Finding out your baby has hypoplastic left heart syndrome can be devastating. Maybe this present-at-birth (congenital) heart defect showed up in an ultrasound. Or your baby had low oxygen levels after birth. Either way, it doesn’t feel like you have enough time to know what to do or where to turn.
At UVA Children’s, you'll see top heart surgeons at the #1 children’s hospital in Virginia. We have the expertise to fix the most complex heart defects. With outcomes at or better than the national average, your baby couldn’t be in better hands.
Hypoplastic Left Heart Syndrome Surgery at UVA
Because the left side of your baby’s heart didn’t develop properly, it can’t pump blood around their body.
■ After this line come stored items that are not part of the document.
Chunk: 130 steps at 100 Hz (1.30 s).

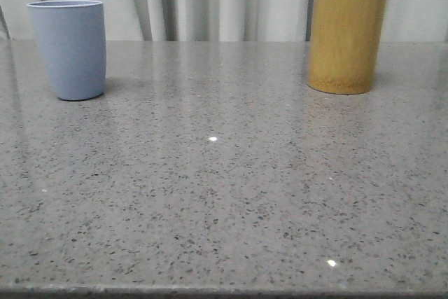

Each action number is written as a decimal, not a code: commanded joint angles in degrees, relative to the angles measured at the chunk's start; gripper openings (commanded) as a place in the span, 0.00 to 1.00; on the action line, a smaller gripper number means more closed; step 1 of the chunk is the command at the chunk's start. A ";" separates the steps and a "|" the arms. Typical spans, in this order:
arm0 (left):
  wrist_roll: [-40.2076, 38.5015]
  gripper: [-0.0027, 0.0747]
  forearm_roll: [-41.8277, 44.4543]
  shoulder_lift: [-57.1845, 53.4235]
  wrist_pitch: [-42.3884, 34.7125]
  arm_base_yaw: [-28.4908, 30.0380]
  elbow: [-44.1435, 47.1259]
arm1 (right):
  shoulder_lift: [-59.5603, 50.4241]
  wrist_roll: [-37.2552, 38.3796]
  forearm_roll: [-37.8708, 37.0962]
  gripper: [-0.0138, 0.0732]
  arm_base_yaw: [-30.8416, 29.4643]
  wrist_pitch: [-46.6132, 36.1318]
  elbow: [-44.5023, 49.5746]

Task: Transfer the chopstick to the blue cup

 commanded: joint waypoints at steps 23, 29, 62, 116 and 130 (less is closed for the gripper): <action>-0.81 0.01 -1.70 19.66 0.65 -0.36 -22.05 | 17.55 -0.33 -0.89 0.09 -0.25 7.53 -18.89; -0.81 0.01 -1.70 23.44 0.65 -0.36 -25.45 | 20.56 -0.33 -0.89 0.09 -0.25 8.22 -21.71; -0.81 0.53 -1.70 37.42 0.44 -0.36 -38.81 | 32.95 -0.33 -0.89 0.52 -0.25 7.84 -31.80; -0.81 0.62 -2.63 41.73 -0.34 -0.36 -39.84 | 34.80 -0.33 -0.89 0.62 -0.25 6.23 -32.76; -0.71 0.62 -2.63 41.99 -0.42 -0.36 -39.84 | 38.81 -0.33 0.82 0.65 -0.08 7.10 -36.61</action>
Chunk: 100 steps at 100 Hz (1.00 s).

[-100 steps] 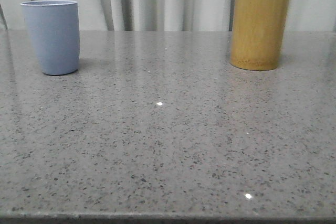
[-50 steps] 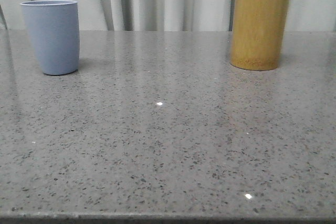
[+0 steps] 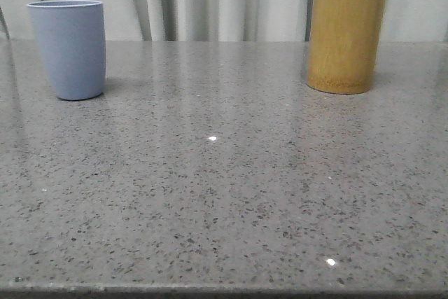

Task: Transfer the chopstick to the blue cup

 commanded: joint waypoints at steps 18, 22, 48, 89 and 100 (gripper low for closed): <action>-0.59 0.62 -0.54 -0.04 -4.89 -0.36 -2.14 | 8.52 -0.33 3.02 0.76 0.93 -2.47 -10.18; -0.59 0.62 -0.54 -0.04 -4.89 -0.36 -2.14 | 9.91 -0.33 3.02 0.76 1.29 -2.49 -11.19; -0.46 0.62 -3.31 2.52 -3.76 -0.51 -2.57 | 15.00 -0.33 3.02 0.75 2.61 -2.71 -14.00; -0.46 0.61 -5.06 22.60 17.15 -8.01 -20.44 | 15.27 -0.33 3.02 0.75 2.61 -2.77 -14.00; -0.46 0.61 -5.10 29.70 23.86 -8.01 -27.23 | 15.27 -0.33 3.02 0.75 2.61 -2.77 -14.00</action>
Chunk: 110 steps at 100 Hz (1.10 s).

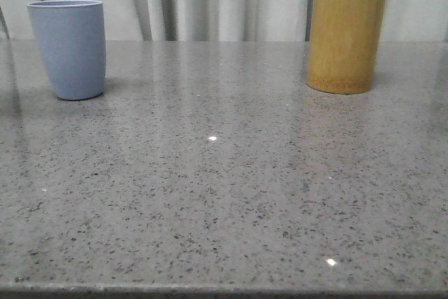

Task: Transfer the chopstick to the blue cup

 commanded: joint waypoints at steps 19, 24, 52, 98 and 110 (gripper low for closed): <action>0.15 0.61 -1.08 13.00 8.93 -0.50 -16.34 | -0.38 -0.33 0.07 0.75 0.03 -4.30 -2.23; 1.44 0.61 -2.14 15.24 10.91 -0.50 -18.95 | -0.38 -0.33 0.07 0.75 0.03 -4.30 -2.23; 4.30 0.61 -6.13 23.48 18.47 -0.50 -28.04 | -0.38 -0.33 0.07 0.75 0.03 -4.30 -2.23; 5.83 0.57 -6.53 29.47 22.96 -2.94 -31.62 | -0.38 -0.33 0.07 0.75 0.03 -4.30 -2.23; 5.83 0.50 -6.91 30.31 24.43 -2.94 -31.62 | -0.38 -0.33 0.07 0.75 0.03 -4.30 -2.23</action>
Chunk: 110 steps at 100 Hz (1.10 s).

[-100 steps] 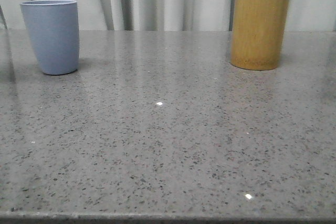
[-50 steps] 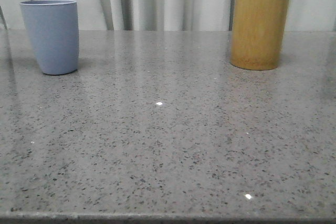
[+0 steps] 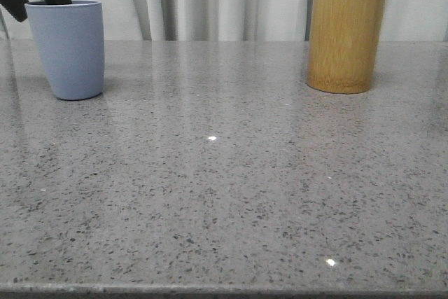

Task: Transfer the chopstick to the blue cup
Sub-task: 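Reach the left gripper down and grasp the light blue cup's rim, then slide the blue cup toward the bamboo cup and release it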

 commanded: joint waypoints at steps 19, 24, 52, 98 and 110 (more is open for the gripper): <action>0.25 0.26 -1.08 -1.96 0.11 -0.27 -1.87 | -0.48 -0.33 0.07 0.75 0.03 -4.30 -2.23; 0.25 0.18 -1.58 -1.96 0.11 -0.27 -1.87 | -0.48 -0.33 0.07 0.75 0.03 -4.30 -2.23; 0.25 0.01 -4.76 -1.96 0.49 -0.88 -4.98 | -0.48 -0.33 0.07 0.75 0.03 -3.94 -2.23; -1.21 0.01 -4.39 6.59 1.31 -13.92 -16.28 | -0.48 -0.33 0.07 0.75 0.03 -3.91 -2.23; -1.33 0.01 -4.25 9.45 2.13 -15.58 -19.82 | -0.48 -0.33 0.07 0.75 0.03 -3.87 -2.23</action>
Our experts perform a series of three surgeries to create new paths for oxygen-rich blood to reach your child’s body and oxygen-poor blood to reach their lungs.
Within several days of your baby’s birth, we’ll perform this surgery to:
- Create a new aorta, the main artery that carries blood from your baby’s heart to their body. This new path carries oxygen-rich blood from their lower right heart chamber (right ventricle) to their body.
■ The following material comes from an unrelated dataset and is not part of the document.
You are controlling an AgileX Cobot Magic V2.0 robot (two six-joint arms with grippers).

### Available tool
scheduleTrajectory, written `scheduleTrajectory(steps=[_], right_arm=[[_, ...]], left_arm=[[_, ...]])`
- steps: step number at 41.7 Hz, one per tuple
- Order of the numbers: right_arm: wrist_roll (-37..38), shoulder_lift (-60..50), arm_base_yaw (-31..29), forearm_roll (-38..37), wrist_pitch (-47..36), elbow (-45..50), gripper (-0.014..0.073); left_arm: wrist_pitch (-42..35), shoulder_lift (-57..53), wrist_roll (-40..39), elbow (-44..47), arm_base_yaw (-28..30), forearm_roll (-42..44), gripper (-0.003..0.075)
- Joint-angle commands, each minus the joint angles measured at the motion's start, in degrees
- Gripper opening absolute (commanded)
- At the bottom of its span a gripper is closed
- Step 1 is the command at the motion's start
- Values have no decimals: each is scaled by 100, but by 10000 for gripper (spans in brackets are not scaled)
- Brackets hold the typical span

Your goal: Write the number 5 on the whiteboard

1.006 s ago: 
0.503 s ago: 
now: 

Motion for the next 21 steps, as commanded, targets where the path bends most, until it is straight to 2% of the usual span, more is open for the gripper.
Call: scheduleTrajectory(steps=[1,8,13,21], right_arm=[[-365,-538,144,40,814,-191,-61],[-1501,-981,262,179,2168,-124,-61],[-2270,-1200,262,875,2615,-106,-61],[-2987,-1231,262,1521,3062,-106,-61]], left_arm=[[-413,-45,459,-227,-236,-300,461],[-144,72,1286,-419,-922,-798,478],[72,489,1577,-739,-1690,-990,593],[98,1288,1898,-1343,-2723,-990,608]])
- Insert a tube (shunt) to carry blood from their lower right heart chamber (right ventricle) to their pulmonary artery.
- Close an opening between the two major blood vessels leading away from your baby’s heart (patent ductus arteriosus), so the new pathways will work.
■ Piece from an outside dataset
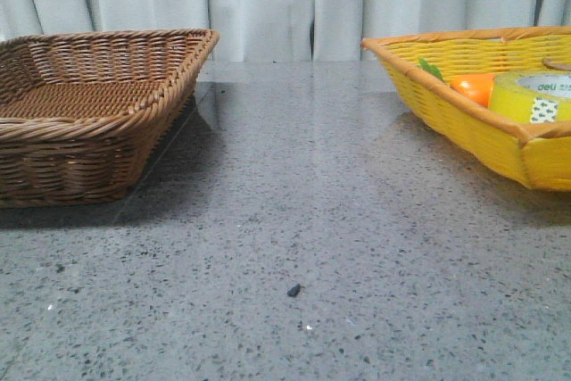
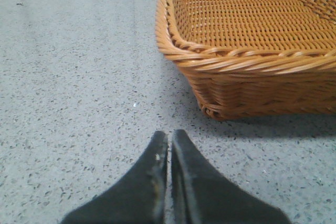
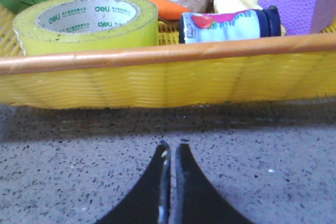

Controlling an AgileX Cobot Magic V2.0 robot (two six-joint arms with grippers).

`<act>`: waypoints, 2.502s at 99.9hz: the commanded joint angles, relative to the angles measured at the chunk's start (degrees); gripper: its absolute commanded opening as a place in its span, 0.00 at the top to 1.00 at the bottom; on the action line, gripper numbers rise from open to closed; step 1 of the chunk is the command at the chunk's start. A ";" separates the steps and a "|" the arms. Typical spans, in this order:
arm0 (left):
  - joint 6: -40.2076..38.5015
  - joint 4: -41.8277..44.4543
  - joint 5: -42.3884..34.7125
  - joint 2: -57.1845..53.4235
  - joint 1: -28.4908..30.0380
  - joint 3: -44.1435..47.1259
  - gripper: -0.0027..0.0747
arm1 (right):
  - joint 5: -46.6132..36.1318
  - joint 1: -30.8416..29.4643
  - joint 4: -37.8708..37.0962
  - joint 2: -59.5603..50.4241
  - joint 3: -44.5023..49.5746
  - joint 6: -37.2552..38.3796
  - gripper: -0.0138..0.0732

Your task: Transfer tape with both arms

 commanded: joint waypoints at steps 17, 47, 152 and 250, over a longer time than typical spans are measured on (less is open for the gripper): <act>-0.64 -0.52 -3.23 -1.64 0.17 0.58 0.99 | -0.90 -0.38 -0.60 -1.17 1.23 -0.42 0.91; -0.64 -0.52 -3.23 -1.64 0.17 0.58 0.99 | -0.90 -0.38 -0.60 -1.17 1.23 -0.42 0.91; -0.64 -0.52 -4.20 -1.64 0.17 0.58 0.99 | -0.90 -0.38 -0.60 -1.17 1.23 -0.42 0.91; -0.64 -0.65 -17.92 -1.64 0.17 0.47 0.99 | -20.70 -0.38 -0.60 -1.17 0.81 -0.42 0.91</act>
- Open the atrial septal defect, so blood can flow back to the right ventricle from the pulmonary veins.
Our outcomes for this complex surgery are higher than the national average. Babies usually stay in our hospital for less than four weeks after surgery. That’s more than a week less than the national average. We received a “very high” rating, the highest possible rating, in Norwood procedure survival from U.S. News & World Report.
Bidirectional Glenn Procedure
When your baby is 3-6 months old, we’ll disconnect the main vein that carries blood from the upper body (superior vena cava) from the heart. We’ll reconnect it directly to the artery that carries blood to the lungs (pulmonary artery).
We’ll also remove the shunt placed during the Norwood procedure. Blood returning to your baby’s heart from their upper body will go directly to their lungs. This allows the lungs to receive oxygen-poor blood and reduce the work on the heart.
We perform this surgery when your child is about 3 years old. Children have a better outcome at this age because the blood pressure in their lung artery is lower than when they’re younger.
The surgery allows oxygen-poor blood from the lower part of their body to flow directly to their lungs. We create this path by disconnecting the main vein that carries blood from the lower body (inferior vena cava) from the heart and connecting it directly to the lungs.
Oxygen-rich and oxygen-poor blood will no longer mix in your child’s heart. Only oxygen-rich blood will flow from their lungs to their body. Your child's body will no longer look blue.
If your child’s lower right heart chamber (right ventricle) wears out over time or the series of surgeries is not enough, they may need a heart transplant.
UVA offers the only heart transplant program for children in Virginia. U.S. News & World report rated our program “excellent,” the highest rating available.